Service of Sleep Disorders Treatment operates on the basis of Somnos Center of sleep disorders that deployed in MC Erebоuni. The service provides diagnosis and treatment of all types of sleep disorders, including insomnia (insomnia), respiratory disorders during sleep, particularly apnea, motor disorders during sleep, as well as the problems of excessive sleepiness (hypersomnia, narcolepsy), parasomnias and sleep circadian rhythm disorders. Today about 700 patients stays at regular medical check-up of the Center. For the diagnosis of sleep disorders are used as questionnaires, MSLT and MWT tests (for the diagnosis of daytime sleepiness) and hardware diagnostic methods: polysomnography, motor printing, actigraphy. Diagnosis and treatment of patients is carried out by professionals who have advanced training in clinics of US and Europe
Sleeplessness (insomnia) is a sleep disorder, which is characterized by insufficient length or poor quality of sleep, or a combination of these phenomena over a significant period of time, causing the deterioration of daily activities.

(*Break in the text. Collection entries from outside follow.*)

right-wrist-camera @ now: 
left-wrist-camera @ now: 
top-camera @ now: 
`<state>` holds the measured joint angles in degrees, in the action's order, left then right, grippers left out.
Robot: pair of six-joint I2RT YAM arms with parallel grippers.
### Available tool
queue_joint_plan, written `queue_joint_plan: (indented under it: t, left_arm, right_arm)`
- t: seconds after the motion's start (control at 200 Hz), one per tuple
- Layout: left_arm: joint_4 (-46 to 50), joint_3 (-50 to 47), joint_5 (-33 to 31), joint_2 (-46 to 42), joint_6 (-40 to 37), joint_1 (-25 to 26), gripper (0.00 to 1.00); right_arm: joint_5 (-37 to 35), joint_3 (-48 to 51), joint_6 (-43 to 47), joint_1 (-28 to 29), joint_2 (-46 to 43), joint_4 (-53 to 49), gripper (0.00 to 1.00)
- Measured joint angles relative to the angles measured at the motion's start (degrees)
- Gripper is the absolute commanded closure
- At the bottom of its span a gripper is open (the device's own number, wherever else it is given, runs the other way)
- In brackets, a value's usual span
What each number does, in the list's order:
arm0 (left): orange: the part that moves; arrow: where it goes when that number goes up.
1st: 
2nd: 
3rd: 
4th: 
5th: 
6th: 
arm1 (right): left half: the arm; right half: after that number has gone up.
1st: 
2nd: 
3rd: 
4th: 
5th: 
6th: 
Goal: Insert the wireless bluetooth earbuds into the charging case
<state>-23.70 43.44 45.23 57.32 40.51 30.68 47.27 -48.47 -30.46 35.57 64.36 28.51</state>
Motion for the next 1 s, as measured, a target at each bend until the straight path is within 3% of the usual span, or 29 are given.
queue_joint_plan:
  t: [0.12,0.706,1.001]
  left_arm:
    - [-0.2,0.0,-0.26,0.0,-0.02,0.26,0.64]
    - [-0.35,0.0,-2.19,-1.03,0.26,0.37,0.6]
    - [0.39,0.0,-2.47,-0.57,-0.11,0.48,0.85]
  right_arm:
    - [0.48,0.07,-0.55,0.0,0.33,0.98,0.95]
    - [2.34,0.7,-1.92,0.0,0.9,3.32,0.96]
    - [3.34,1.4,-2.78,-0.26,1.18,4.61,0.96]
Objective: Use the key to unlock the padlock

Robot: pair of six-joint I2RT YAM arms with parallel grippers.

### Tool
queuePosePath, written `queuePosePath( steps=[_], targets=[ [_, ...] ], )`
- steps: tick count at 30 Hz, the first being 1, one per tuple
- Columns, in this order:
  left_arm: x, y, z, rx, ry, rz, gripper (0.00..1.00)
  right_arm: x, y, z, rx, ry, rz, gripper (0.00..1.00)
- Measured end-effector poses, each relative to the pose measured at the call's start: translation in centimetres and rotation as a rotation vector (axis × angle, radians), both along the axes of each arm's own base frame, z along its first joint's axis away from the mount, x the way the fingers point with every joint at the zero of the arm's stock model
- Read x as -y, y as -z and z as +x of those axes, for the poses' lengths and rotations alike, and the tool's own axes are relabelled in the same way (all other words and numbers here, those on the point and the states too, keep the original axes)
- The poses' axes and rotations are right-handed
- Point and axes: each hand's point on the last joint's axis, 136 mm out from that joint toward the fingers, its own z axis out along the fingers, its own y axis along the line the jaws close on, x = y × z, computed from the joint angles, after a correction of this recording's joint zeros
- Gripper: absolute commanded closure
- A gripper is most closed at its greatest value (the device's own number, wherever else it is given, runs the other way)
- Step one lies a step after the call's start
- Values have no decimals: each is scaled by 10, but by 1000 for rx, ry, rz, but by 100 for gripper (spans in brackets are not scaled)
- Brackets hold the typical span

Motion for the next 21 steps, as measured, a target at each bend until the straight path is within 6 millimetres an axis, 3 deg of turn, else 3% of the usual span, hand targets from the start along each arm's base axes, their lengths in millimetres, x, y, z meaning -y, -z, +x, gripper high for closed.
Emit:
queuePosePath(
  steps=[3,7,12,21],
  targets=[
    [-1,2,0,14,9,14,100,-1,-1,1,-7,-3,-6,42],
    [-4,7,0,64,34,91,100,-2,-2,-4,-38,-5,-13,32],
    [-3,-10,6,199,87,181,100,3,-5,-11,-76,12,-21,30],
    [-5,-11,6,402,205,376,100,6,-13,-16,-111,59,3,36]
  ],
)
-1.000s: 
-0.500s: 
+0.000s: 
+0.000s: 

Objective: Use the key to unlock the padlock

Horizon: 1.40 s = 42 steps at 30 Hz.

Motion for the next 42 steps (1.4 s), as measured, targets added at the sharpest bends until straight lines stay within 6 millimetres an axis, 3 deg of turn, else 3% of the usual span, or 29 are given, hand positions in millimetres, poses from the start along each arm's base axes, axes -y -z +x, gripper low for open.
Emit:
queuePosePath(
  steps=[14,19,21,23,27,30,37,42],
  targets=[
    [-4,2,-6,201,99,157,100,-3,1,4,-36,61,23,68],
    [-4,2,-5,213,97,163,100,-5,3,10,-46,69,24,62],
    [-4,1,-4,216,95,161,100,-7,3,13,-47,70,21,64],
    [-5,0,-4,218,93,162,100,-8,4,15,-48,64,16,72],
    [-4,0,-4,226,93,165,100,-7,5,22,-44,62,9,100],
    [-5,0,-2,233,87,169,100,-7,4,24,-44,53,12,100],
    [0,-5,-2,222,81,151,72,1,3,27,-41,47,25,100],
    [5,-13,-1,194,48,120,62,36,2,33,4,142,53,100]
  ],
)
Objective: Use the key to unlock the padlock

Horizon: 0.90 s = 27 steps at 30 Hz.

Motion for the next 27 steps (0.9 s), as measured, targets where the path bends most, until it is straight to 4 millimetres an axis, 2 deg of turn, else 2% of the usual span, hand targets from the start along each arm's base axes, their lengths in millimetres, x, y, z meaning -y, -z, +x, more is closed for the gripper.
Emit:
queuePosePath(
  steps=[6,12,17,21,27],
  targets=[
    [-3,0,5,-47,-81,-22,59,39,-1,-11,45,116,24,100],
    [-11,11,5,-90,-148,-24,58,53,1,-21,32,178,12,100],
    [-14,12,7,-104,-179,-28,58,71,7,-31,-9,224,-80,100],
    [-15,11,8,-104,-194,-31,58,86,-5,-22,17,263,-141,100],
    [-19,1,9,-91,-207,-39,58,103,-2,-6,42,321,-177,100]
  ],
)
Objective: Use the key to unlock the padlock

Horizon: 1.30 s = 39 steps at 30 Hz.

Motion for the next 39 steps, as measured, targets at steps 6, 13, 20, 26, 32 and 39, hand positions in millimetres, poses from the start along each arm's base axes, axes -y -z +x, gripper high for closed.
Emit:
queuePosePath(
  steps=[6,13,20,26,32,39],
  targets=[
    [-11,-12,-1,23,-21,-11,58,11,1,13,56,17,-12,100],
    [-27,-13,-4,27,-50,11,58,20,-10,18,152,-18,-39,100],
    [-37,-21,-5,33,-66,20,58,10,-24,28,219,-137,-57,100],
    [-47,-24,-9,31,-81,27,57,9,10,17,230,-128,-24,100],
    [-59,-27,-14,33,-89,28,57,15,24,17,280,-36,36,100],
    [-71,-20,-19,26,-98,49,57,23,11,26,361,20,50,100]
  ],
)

Breathing disorders during sleep. The most common species is nocturnal snoring and apnea (cessation of breathing) during sleep. Sleep apnea is a kind of sleep apnea, which is characterized by cessation of pulmonary ventilation during sleep for more than 10 seconds. Most often, it takes 20-30 seconds, although in severe cases, can reach 2-3 minutes and take up 60% of the total time of a night's sleep. With regular apnea (typically at least 10-15 times per hour) there is sleep apnea syndrome with disruption of the structure of sleep and daytime sleepiness, memory and intellect impairment, complaints to the decreased performance and constant fatigue, depression. There are obstructive and central sleep apnea, as well as their mixed forms. The cause of sleep apnea is a collapse of the throat tissue, resulting in a narrowing of the upper airway during sleep, followed by a decrease in blood oxygen accompanied by hypoxia and hypercapnia with metabolic acidosis.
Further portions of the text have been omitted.